Btrfs (pronounced Better FS) is a relatively new filesystem that operates on the copy-on-write principle (abbreviated COW, which stems a more friendly pronunciation for btrfs: Butter FS). Btrfs includes a lot of interesting functionality and replaces traditional Linux disk and filesystem tools like LVM (volume manager, disk snapshots) and mdadm (software RAID).
In RAID usage btrfs is much more flexible and space efficient than traditional mdadm, because in btrfs the disks in the RAID array do not conform to any predefined size or count requirements. You can attach any amount of disk of any size to a btrfs RAID array, and btrfs will automatically balance the data across the devices according to the requirements of the selected RAID level. RAID levels 0 and 1 are currently supported while RAID 5 and 6 are under development and will be available as officially supported configurations soon.

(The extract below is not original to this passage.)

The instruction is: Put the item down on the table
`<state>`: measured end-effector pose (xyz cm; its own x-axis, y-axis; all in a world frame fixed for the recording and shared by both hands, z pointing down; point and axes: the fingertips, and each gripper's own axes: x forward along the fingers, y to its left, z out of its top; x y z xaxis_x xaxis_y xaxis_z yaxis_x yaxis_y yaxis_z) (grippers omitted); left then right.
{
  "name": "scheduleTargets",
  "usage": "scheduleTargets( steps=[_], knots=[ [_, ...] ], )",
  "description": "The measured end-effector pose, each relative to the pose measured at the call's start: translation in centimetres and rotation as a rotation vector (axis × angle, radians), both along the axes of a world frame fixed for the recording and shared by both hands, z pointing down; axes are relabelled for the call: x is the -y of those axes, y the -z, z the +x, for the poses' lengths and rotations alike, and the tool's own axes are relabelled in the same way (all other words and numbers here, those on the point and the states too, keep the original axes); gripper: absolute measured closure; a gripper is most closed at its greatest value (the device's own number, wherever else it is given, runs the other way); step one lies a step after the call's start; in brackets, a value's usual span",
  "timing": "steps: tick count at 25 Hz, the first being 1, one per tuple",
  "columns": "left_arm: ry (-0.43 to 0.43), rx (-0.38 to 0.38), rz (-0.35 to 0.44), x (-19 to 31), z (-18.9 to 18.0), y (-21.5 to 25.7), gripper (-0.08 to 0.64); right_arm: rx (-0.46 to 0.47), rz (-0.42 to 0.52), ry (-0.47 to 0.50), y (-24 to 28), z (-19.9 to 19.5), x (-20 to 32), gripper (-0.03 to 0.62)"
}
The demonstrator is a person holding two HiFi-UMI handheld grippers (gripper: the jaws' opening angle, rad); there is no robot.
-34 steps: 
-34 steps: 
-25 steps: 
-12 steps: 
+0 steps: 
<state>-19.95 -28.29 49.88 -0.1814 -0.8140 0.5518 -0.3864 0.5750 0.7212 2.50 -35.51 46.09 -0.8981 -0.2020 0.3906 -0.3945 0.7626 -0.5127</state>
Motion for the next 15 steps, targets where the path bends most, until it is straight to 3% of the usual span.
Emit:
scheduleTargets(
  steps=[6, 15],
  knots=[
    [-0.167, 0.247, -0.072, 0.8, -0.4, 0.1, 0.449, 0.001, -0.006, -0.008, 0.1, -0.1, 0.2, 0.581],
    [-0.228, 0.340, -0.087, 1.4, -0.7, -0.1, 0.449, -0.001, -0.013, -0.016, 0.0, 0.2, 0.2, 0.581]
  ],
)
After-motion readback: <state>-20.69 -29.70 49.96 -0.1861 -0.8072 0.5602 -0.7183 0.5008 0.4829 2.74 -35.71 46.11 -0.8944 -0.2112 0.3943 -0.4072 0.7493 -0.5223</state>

Let’s take an example case to see how btrfs RAID works. In traditional mdadm based RAID if you have two 1 TB disks configured to mirror each other in RAID 1 mode, and you want to expand this setup, you basically need to install two more disks, and they need to be of equal size. In btrfs, life is much more flexible.
To expand an array, you can add a disk of any size and btrfs will automatically adjust to the sitation. So if you have two 1 TB disks, and you add a 2 TB disk to the array, then all 4 TB would be utilised and you will have 2 TB of usable storage. Btrfs will make sure that as RAID 1 mandates, each file will exist in two copies and those copies are stored on physically different disks. If you would expand the two 1 TB array with one 1 TB disk, then btrfs would give you 1,5 TB of usable disk space in total while still satisfying the RAID 1 replicate requirements.

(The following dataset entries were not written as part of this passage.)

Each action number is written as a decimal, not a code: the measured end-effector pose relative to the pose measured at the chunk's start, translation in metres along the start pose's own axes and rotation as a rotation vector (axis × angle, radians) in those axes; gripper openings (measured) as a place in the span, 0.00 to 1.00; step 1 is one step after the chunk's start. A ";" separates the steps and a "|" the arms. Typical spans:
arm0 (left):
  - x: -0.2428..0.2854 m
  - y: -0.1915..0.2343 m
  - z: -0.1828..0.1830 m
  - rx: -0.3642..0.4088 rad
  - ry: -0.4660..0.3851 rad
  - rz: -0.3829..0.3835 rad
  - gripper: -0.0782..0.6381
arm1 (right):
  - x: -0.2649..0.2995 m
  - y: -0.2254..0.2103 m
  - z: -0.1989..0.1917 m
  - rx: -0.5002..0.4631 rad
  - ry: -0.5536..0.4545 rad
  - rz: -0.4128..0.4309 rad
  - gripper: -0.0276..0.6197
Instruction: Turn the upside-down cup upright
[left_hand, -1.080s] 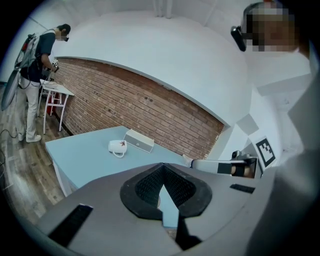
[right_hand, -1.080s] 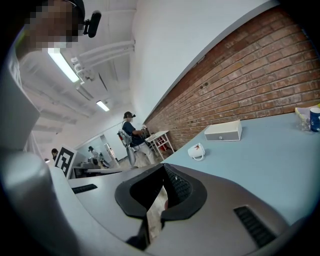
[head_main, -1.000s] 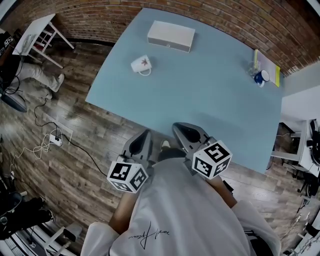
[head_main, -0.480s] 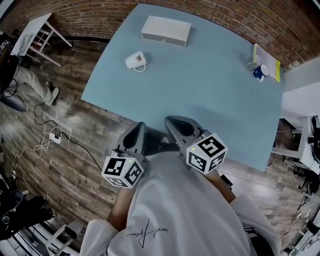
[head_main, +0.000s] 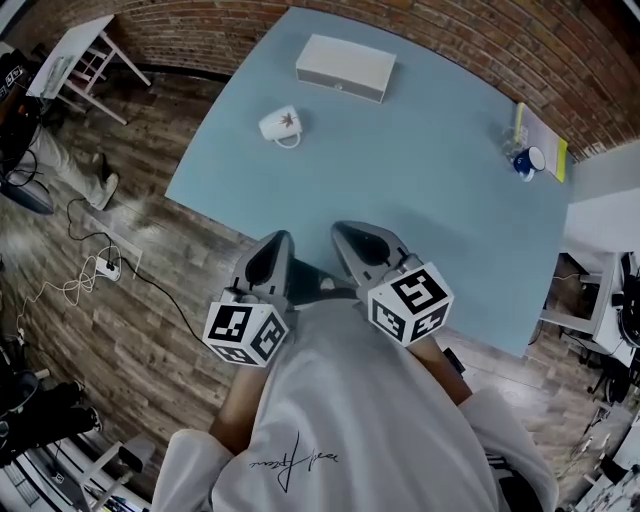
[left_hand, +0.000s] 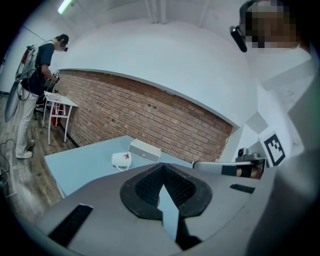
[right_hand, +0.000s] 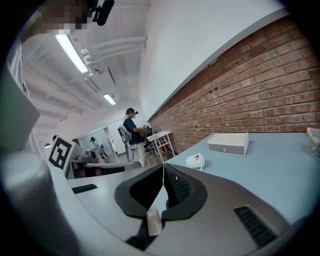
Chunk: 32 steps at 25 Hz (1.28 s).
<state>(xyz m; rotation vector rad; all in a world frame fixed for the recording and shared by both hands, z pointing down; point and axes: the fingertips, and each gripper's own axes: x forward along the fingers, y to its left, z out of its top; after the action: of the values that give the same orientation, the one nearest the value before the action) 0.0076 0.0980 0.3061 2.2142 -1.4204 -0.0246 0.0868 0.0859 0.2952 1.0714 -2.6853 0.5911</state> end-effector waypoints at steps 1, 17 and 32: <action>0.002 0.002 0.002 -0.005 -0.003 0.000 0.12 | 0.002 -0.001 0.000 -0.007 0.014 -0.007 0.08; 0.041 0.038 0.024 -0.031 0.010 0.006 0.12 | 0.046 -0.020 0.008 -0.045 0.110 -0.003 0.08; 0.078 0.067 0.014 -0.095 0.116 0.014 0.12 | 0.087 -0.048 0.013 -0.003 0.170 -0.023 0.08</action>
<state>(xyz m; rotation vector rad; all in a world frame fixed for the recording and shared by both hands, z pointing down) -0.0178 0.0041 0.3420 2.0942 -1.3438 0.0396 0.0570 -0.0045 0.3249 1.0019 -2.5242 0.6424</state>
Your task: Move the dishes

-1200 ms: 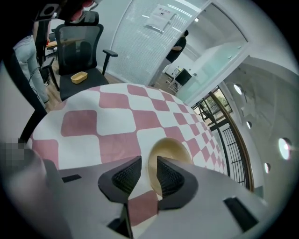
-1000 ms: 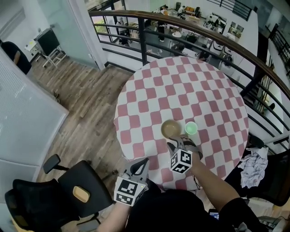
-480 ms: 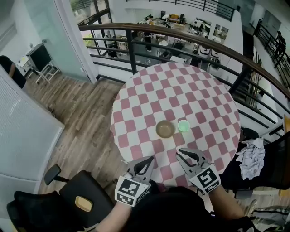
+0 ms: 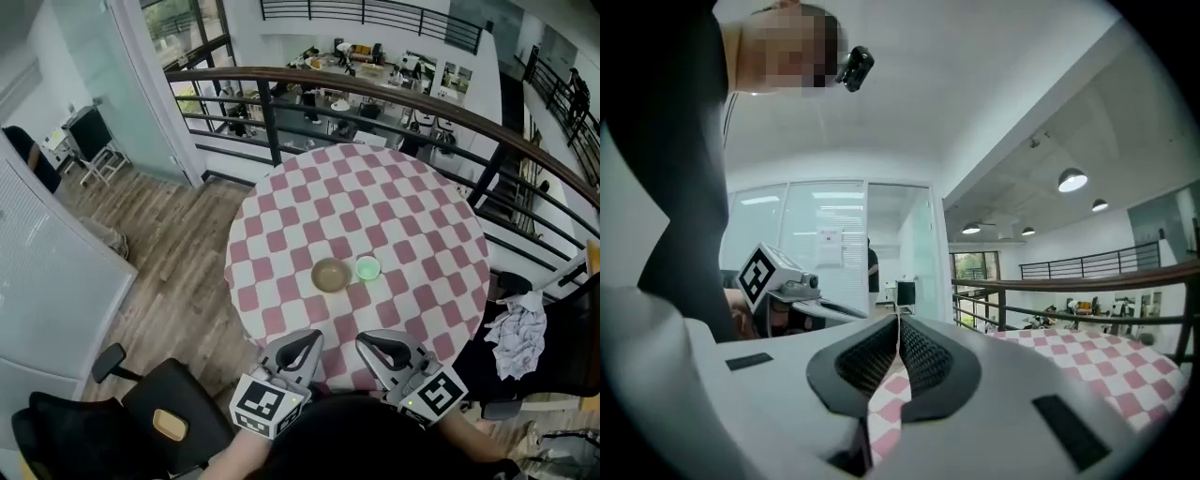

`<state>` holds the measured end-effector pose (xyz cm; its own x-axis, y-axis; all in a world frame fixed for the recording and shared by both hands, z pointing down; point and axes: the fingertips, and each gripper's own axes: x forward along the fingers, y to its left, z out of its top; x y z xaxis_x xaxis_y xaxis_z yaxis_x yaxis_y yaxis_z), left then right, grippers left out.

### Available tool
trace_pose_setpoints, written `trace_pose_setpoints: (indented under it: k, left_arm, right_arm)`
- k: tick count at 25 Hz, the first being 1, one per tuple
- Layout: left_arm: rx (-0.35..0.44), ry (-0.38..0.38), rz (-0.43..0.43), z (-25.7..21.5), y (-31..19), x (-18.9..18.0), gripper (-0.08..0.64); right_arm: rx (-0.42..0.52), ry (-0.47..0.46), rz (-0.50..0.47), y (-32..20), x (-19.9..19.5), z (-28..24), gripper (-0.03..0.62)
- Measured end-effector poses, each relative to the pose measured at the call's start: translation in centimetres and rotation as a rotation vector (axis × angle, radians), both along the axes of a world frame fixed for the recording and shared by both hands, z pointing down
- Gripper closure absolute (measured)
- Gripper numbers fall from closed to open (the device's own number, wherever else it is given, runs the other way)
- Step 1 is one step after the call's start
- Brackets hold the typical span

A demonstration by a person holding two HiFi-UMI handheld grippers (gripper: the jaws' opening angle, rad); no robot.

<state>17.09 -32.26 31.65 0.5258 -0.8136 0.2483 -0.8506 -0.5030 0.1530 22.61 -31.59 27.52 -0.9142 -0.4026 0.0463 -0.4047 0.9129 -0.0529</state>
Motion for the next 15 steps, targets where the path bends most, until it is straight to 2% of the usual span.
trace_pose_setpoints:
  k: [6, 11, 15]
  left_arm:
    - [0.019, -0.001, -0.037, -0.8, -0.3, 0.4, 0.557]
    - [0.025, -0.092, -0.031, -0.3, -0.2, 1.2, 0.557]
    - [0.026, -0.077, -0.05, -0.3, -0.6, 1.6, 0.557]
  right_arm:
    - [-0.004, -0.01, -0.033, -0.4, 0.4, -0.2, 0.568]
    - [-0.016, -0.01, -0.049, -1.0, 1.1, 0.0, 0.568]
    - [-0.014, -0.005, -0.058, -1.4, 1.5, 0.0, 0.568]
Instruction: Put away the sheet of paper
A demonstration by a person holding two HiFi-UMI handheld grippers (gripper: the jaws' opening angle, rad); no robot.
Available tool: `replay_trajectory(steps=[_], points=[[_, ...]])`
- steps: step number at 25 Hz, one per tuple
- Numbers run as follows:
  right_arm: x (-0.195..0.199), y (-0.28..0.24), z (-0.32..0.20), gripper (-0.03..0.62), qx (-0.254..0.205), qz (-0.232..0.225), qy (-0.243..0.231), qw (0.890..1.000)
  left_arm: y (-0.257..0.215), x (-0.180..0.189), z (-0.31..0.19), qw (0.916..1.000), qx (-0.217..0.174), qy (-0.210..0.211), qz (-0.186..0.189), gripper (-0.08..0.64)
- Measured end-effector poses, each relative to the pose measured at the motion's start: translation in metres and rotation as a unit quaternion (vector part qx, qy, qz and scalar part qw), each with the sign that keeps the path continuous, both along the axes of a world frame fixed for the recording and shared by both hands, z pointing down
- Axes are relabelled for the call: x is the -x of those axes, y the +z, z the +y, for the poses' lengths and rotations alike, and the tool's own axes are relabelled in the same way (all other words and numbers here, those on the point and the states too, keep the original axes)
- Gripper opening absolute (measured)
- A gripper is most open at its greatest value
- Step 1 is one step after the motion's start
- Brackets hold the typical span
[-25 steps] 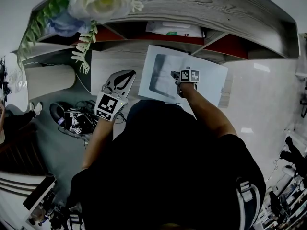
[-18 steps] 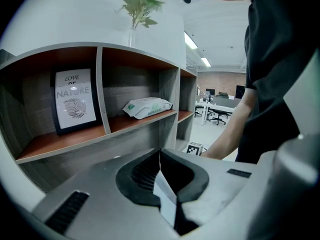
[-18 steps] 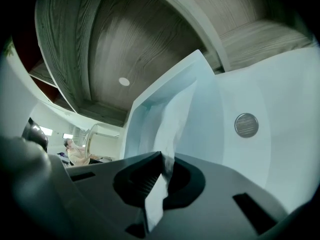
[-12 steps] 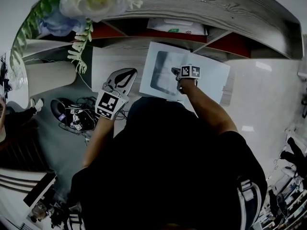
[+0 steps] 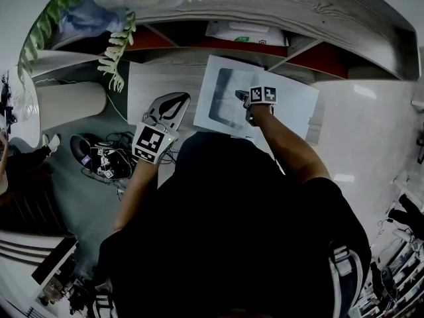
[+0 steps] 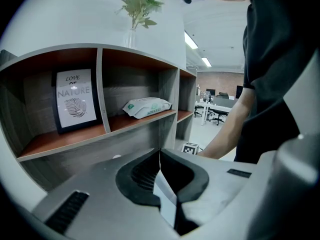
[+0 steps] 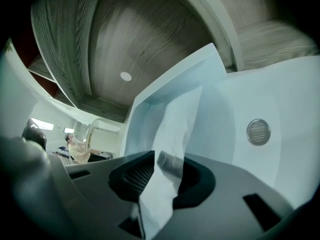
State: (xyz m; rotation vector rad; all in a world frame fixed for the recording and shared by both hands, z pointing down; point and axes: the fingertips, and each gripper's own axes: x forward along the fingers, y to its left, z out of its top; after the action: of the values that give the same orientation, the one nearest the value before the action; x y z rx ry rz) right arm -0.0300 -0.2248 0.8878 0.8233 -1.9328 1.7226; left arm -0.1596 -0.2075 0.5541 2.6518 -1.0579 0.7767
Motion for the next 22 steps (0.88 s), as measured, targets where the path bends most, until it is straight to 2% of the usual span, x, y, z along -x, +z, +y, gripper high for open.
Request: replay_trajectory(steps=[3,8,22], points=[[-0.001,0.0,0.002,0.148,-0.002,0.003,-0.008,1.0,0.0,0.0,0.002,1.0,0.001,-0.002,0.002,0.021],[-0.012,-0.001,0.005,0.198,0.0,0.023,0.004,1.0,-0.003,-0.002,0.004,0.9999,0.0,-0.003,0.01,0.021],[-0.038,-0.006,0.016,0.229,0.008,0.019,0.036,0.999,-0.006,-0.016,0.015,0.9998,-0.003,0.003,0.019,0.021]])
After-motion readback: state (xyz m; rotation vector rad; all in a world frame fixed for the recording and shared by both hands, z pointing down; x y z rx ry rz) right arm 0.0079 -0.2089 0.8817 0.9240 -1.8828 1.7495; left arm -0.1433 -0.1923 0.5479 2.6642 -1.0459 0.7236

Btrfs RAID is flexible also in the sense that you can either create the RAID array by running something like
mkfs.btrfs -d raid1 -m raid1 /dev/sdb1 /dev/sdc1 when you create the partitions, or you can at any later time convert existing partitions to use RAID by running a command like
btrfs balance start -dconvert=raid1 -mconvert=raid1 /home
If RAID is active, it will be visible in the btrfs filesystem df command:
$ btrfs fi df /home Data, RAID1: total=1.59TiB, used=1.59TiB System, RAID1: total=32.00MiB, used=256.00KiB Metadata, RAID1: total=10.00GiB, used=8.27GiB unknown, single: total=512.00MiB, used=0.00
Keep in mind, that the free values shown by the normal
df are not reliable, as it is hard to predict how disk usage will behave in a copy-on-write and snapshotting filesystem like btrfs.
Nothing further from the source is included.